Collected data entries:
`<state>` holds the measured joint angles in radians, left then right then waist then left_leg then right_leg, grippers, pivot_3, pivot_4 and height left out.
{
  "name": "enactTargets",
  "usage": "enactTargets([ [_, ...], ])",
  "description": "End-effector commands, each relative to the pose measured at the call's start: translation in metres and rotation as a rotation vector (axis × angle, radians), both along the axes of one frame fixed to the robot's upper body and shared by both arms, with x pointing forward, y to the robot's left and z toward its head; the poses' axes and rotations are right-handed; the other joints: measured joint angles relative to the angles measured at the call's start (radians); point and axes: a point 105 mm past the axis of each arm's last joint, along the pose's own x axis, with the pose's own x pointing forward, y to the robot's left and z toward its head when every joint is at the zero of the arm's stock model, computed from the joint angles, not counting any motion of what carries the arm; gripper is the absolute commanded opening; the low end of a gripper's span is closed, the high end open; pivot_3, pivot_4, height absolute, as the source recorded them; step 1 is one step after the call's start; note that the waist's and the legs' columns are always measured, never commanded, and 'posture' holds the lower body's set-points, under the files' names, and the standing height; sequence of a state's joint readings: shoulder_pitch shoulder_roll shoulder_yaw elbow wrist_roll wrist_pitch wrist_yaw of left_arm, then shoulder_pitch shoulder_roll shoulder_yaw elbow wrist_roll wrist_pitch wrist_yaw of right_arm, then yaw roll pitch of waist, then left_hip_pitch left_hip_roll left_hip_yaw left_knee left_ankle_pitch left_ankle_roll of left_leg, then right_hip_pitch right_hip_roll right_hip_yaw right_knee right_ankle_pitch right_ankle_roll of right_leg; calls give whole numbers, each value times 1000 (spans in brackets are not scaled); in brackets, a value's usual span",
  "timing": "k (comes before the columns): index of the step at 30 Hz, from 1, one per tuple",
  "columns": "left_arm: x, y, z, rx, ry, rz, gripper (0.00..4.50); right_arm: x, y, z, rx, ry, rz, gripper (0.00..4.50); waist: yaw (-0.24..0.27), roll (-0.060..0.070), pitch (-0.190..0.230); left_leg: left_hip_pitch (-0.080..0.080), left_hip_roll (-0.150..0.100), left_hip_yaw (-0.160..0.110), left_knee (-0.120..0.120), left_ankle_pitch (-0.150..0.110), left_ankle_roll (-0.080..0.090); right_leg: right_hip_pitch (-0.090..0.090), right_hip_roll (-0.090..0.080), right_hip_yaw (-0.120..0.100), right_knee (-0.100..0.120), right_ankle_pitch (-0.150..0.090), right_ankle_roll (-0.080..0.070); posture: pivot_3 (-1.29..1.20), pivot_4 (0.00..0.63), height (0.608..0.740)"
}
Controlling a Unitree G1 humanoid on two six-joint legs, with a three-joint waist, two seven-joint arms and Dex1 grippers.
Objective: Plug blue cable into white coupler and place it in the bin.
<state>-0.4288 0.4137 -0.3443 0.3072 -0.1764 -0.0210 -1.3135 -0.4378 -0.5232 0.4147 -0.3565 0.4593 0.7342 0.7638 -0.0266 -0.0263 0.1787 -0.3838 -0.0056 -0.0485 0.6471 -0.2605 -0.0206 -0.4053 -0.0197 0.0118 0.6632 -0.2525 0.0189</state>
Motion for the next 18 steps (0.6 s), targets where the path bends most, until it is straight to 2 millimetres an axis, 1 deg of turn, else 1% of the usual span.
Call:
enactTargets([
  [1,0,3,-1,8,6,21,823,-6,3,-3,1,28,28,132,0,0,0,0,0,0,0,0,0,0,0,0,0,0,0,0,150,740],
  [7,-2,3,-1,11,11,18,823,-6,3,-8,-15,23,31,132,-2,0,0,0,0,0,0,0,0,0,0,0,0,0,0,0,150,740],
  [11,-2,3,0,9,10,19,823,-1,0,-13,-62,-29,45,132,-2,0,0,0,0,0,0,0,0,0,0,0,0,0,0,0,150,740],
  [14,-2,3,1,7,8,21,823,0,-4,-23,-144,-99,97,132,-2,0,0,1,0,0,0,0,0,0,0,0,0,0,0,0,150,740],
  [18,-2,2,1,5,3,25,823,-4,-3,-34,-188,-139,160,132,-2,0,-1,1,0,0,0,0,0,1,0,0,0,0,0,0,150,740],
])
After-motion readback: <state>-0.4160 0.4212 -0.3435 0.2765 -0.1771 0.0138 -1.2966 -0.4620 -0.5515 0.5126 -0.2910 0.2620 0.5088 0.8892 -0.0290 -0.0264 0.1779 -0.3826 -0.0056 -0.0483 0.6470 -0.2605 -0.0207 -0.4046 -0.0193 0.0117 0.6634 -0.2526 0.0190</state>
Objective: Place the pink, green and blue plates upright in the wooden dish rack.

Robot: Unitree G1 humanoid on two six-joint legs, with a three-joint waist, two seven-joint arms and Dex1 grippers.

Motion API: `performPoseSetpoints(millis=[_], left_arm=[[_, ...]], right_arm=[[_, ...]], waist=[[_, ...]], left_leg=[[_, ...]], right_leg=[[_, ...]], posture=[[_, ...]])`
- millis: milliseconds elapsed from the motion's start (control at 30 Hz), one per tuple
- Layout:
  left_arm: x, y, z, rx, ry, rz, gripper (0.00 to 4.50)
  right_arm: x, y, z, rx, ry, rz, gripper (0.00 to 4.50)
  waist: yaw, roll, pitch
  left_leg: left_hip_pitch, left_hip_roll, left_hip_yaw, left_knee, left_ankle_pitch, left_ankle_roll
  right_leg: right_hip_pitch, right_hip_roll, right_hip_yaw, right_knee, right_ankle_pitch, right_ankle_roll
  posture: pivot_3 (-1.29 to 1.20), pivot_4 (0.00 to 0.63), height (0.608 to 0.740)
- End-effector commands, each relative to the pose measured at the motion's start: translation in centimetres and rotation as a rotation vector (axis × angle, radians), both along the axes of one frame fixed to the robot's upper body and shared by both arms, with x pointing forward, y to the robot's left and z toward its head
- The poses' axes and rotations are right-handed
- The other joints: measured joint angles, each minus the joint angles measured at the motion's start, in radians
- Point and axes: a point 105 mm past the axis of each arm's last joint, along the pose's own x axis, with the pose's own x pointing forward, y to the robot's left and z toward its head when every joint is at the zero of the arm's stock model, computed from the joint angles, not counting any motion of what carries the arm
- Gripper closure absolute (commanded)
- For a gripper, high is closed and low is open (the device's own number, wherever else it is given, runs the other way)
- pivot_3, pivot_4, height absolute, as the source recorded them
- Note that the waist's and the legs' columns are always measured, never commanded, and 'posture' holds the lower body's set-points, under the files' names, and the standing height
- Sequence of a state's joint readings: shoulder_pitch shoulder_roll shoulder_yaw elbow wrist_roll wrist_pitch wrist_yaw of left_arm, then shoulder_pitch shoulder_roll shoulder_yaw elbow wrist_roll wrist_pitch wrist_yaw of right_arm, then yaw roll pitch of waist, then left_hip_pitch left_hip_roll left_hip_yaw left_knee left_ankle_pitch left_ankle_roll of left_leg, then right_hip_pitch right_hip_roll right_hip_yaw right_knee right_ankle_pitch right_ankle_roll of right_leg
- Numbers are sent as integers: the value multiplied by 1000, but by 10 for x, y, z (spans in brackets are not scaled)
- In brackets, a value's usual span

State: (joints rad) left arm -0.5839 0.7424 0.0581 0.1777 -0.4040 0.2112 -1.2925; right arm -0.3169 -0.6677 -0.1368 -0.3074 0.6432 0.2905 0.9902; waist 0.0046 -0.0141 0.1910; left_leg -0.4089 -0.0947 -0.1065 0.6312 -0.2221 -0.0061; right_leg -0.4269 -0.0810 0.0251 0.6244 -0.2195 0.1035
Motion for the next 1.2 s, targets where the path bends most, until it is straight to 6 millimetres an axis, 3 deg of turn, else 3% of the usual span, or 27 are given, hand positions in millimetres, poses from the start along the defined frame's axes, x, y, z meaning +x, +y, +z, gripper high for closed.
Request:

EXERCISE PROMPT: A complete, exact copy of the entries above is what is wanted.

SOLUTION FOR THIS EXERCISE:
`<state>` holds the measured joint angles in radians, left then right then waist then left_leg then right_leg, grippers, pivot_3, pivot_4 and height left out.
{
  "name": "enactTargets",
  "usage": "enactTargets([ [_, ...], ])",
  "description": "End-effector commands, each relative to the pose measured at the call's start: translation in metres and rotation as a rotation vector (axis × angle, radians), both along the axes of one frame fixed to the robot's upper body and shared by both arms, with x pointing forward, y to the robot's left and z toward its head; the poses' axes and rotations are right-handed; the other joints: measured joint angles relative to the angles measured at the call's start (radians); point and axes: a point 105 mm past the axis of each arm's last joint, along the pose's own x axis, with the pose's own x pointing forward, y to the robot's left and z toward its head when every joint is at the zero of the arm's stock model, computed from the joint angles, not counting any motion of what carries the arm; gripper is the absolute commanded opening; the low end of a gripper's span is closed, the high end open; pivot_3, pivot_4, height absolute, as the source recorded them; step 1 is one step after the call's start; note that the waist's and the legs' columns are always measured, never commanded, and 'posture' holds the lower body's set-points, under the files' names, and the standing height; sequence of a state's joint readings: shoulder_pitch shoulder_roll shoulder_yaw elbow wrist_roll wrist_pitch wrist_yaw of left_arm, then shoulder_pitch shoulder_roll shoulder_yaw elbow wrist_roll wrist_pitch wrist_yaw of right_arm, then yaw roll pitch of waist, then left_hip_pitch left_hip_roll left_hip_yaw left_knee left_ankle_pitch left_ankle_roll of left_leg, then right_hip_pitch right_hip_roll right_hip_yaw right_knee right_ankle_pitch right_ankle_roll of right_leg; calls give whole numbers, each value times 1000 (spans in brackets are not scaled); in brackets, a value's usual span",
  "timing": "k (comes before the columns): index of the step at 30 Hz, from 1, one per tuple",
  "columns": "left_arm: x, y, z, rx, ry, rz, gripper (0.00..4.50); right_arm: x, y, z, rx, ry, rz, gripper (0.00..4.50); waist: yaw (-0.24..0.27), roll (-0.060..0.070), pitch (-0.190..0.230); left_leg: left_hip_pitch (-0.080..0.080), left_hip_roll (-0.150..0.100), left_hip_yaw (-0.160..0.110), left_knee (-0.120..0.120), left_ankle_pitch (-0.150..0.110), left_ankle_roll (-0.080..0.090); right_leg: right_hip_pitch (-0.090..0.090), right_hip_roll (-0.090..0.080), right_hip_yaw (-0.120..0.100), right_knee (-0.100..0.120), right_ankle_pitch (-0.150..0.090), right_ankle_roll (-0.080..0.070); posture: pivot_3 (-1.29..1.20), pivot_4 (0.00..0.63), height (0.608..0.740)"
}
Controlling a Unitree G1 humanoid on two six-joint legs, with a three-joint waist, two seven-joint arms and Dex1 grippers.
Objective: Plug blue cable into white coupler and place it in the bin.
<state>-0.4288 0.4137 -0.3443 0.3072 -0.1764 -0.0210 -1.3135 -0.4378 -0.5232 0.4147 -0.3565 0.4593 0.7342 0.7638 -0.0266 -0.0263 0.1787 -0.3838 -0.0056 -0.0485 0.6471 -0.2605 -0.0206 -0.4053 -0.0197 0.0118 0.6632 -0.2525 0.0189</state>
Motion for the next 18 steps (0.6 s), targets where the path bends most, until it is straight to 2 millimetres an axis, 1 deg of turn, else 1% of the usual span.
Call:
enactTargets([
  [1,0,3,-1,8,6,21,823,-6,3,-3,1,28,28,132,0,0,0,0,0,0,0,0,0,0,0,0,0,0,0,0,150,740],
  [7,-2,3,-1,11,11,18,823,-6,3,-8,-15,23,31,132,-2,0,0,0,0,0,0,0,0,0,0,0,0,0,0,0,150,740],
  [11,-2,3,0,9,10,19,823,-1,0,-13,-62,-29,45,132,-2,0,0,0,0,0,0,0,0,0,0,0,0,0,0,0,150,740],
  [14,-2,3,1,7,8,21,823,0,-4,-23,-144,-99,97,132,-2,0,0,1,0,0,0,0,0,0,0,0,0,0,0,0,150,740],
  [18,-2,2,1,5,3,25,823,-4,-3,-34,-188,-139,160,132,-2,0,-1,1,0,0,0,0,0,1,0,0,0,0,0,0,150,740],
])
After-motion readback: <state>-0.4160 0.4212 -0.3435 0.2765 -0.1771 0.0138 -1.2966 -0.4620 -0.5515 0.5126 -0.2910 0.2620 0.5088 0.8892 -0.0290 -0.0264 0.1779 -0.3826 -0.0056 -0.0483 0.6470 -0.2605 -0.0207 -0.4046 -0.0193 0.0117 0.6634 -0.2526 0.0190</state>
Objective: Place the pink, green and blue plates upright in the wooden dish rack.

Robot: Unitree G1 humanoid on two six-joint legs, with a three-joint waist, two seven-joint arms and Dex1 grippers.

Motion API: `performPoseSetpoints(millis=[_], left_arm=[[_, ...]], right_arm=[[_, ...]], waist=[[_, ...]], left_leg=[[_, ...]], right_leg=[[_, ...]], posture=[[_, ...]])`
- millis: milliseconds elapsed from the motion's start (control at 30 Hz), one per tuple
- Layout:
  left_arm: x, y, z, rx, ry, rz, gripper (0.00 to 4.50)
  right_arm: x, y, z, rx, ry, rz, gripper (0.00 to 4.50)
  waist: yaw, roll, pitch
  left_leg: left_hip_pitch, left_hip_roll, left_hip_yaw, left_knee, left_ankle_pitch, left_ankle_roll
  right_leg: right_hip_pitch, right_hip_roll, right_hip_yaw, right_knee, right_ankle_pitch, right_ankle_roll
  posture: pivot_3 (-1.29 to 1.20), pivot_4 (0.00 to 0.63), height (0.608 to 0.740)
- End-effector commands, each relative to the pose measured at the motion's start: translation in centimetres and rotation as a rotation vector (axis × angle, radians), both along the axes of one frame fixed to the robot's upper body and shared by both arms, with x pointing forward, y to the robot's left and z toward its head
- The poses' axes and rotations are right-handed
- The other joints: measured joint angles, each minus the joint angles measured at the motion's start, in radians
- Point and axes: a point 105 mm past the axis of each arm's last joint, along the pose's own x axis, with the pose's own x pointing forward, y to the robot's left and z toward its head when every joint is at the zero of the arm's stock model, computed from the joint angles, not counting any motion of what carries the arm
- Gripper closure absolute (commanded)
- For a gripper, high is closed and low is open (the device's own number, wherever else it is given, runs the other way)
- pivot_3, pivot_4, height absolute, as the source recorded them
- Note that the waist's and the legs' columns are always measured, never commanded, and 'posture' holds the lower body's set-points, under the files' names, and the standing height
- Sequence of a state's joint readings: shoulder_pitch shoulder_roll shoulder_yaw elbow wrist_roll wrist_pitch wrist_yaw of left_arm, then shoulder_pitch shoulder_roll shoulder_yaw elbow wrist_roll wrist_pitch wrist_yaw of right_arm, then yaw roll pitch of waist, then left_hip_pitch left_hip_roll left_hip_yaw left_knee left_ankle_pitch left_ankle_roll of left_leg, then right_hip_pitch right_hip_roll right_hip_yaw right_knee right_ankle_pitch right_ankle_roll of right_leg
- Numbers are sent as integers: the value multiplied by 1000, but by 10 for x, y, z (spans in brackets are not scaled)
- In brackets, a value's usual span

State: (joints rad) left arm -0.5839 0.7424 0.0581 0.1777 -0.4040 0.2112 -1.2925; right arm -0.3169 -0.6677 -0.1368 -0.3074 0.6432 0.2905 0.9902; waist 0.0046 -0.0141 0.1910; left_leg -0.4089 -0.0947 -0.1065 0.6312 -0.2221 -0.0061; right_leg -0.4269 -0.0810 0.0251 0.6244 -0.2195 0.1035
Motion for the next 1.2 s, targets where the path bends most, until it is straight to 6 millimetres an axis, 3 deg of turn, else 3% of the usual span, or 27 are given, hand positions in millimetres, poses from the start along the defined frame's axes, x, y, z meaning +x, +y, +z, gripper high for closed.
Request:

What this exercise needed has been supplied.